#### [Dataset items]
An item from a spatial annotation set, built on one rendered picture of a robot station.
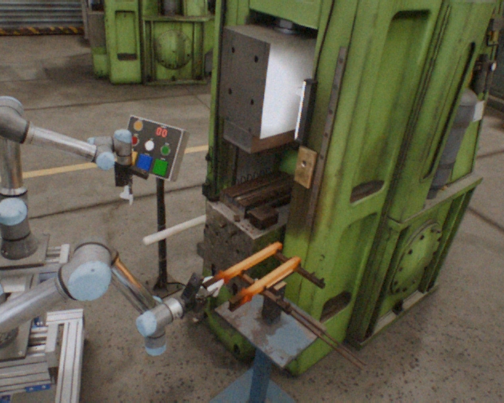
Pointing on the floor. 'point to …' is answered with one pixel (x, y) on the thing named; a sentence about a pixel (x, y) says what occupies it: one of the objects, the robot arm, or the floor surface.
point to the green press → (151, 41)
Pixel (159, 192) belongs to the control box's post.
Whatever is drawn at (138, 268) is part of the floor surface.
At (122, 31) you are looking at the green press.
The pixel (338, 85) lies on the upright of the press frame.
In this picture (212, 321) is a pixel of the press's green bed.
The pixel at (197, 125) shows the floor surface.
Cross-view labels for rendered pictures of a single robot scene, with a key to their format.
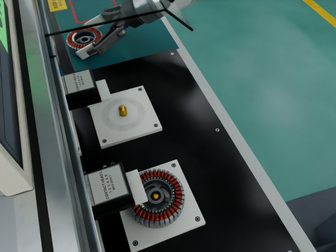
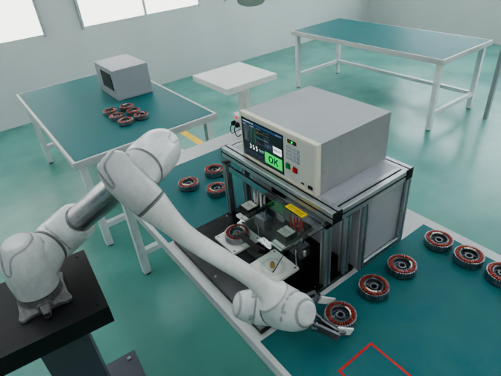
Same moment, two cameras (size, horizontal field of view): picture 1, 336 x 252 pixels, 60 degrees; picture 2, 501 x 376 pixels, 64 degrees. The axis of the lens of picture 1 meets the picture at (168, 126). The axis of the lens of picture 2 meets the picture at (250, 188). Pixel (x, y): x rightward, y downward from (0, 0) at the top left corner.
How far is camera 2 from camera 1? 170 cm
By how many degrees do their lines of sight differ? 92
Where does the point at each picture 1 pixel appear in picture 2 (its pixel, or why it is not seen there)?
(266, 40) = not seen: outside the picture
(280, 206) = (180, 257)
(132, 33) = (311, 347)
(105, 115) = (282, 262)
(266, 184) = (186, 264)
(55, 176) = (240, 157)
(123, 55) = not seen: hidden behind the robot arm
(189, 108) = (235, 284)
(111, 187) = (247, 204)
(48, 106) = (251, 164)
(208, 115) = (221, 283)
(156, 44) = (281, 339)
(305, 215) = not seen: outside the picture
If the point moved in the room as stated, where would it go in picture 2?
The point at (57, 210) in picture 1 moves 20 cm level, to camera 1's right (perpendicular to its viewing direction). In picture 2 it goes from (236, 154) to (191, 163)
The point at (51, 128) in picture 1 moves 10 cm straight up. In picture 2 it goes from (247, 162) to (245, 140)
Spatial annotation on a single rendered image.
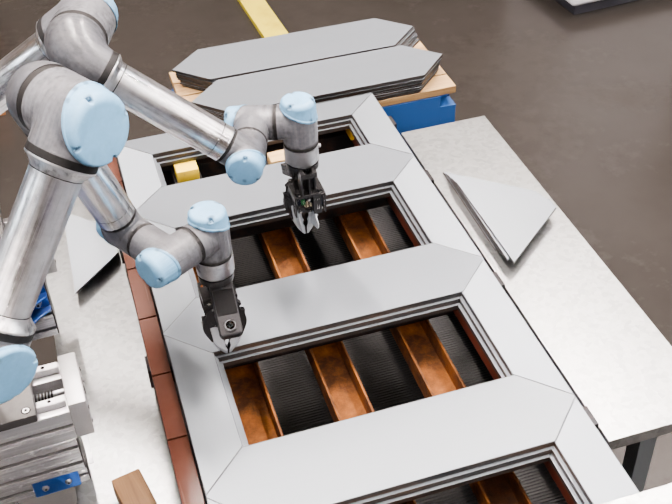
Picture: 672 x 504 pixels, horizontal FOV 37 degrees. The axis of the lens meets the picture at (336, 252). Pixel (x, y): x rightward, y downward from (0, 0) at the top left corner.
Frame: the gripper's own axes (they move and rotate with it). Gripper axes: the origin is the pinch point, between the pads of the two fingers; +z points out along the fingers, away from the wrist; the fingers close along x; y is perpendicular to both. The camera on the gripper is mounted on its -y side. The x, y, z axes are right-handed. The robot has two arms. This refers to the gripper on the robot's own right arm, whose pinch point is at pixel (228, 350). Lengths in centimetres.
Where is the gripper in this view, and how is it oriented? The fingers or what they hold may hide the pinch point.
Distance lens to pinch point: 212.1
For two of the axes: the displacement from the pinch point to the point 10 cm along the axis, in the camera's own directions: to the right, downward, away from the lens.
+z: 0.3, 7.7, 6.4
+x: -9.5, 2.2, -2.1
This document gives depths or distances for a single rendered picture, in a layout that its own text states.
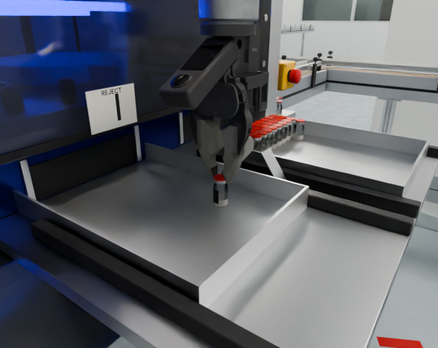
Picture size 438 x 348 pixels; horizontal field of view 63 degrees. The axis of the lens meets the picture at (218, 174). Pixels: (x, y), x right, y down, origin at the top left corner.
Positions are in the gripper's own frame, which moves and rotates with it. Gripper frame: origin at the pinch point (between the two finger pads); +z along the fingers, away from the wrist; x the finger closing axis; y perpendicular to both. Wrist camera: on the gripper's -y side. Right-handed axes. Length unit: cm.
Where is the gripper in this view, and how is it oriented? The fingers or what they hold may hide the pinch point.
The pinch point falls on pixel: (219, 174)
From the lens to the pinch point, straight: 51.4
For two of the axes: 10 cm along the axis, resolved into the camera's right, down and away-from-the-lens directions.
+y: 5.9, -3.3, 7.4
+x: -8.1, -2.4, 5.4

#### [THE TASK]
For this task, write out exactly the lines of the entries above, starting at the line with "Same moment, two" and ending at the line with "How far is camera 2 from camera 1? 170 cm", both included, and no others.

#### [SOLUTION FOR THIS TASK]
Same moment, two cameras (size, horizontal field of view): picture 1, 336 x 252 pixels, 60 degrees; picture 2, 501 x 376 pixels, 64 degrees. The axis of the lens of picture 1 meets the picture at (168, 126). The axis of the lens of picture 2 meets the picture at (250, 188). Pixel (x, y): x rightward, y downward from (0, 0) at the top left corner.
How far is camera 2 from camera 1? 170 cm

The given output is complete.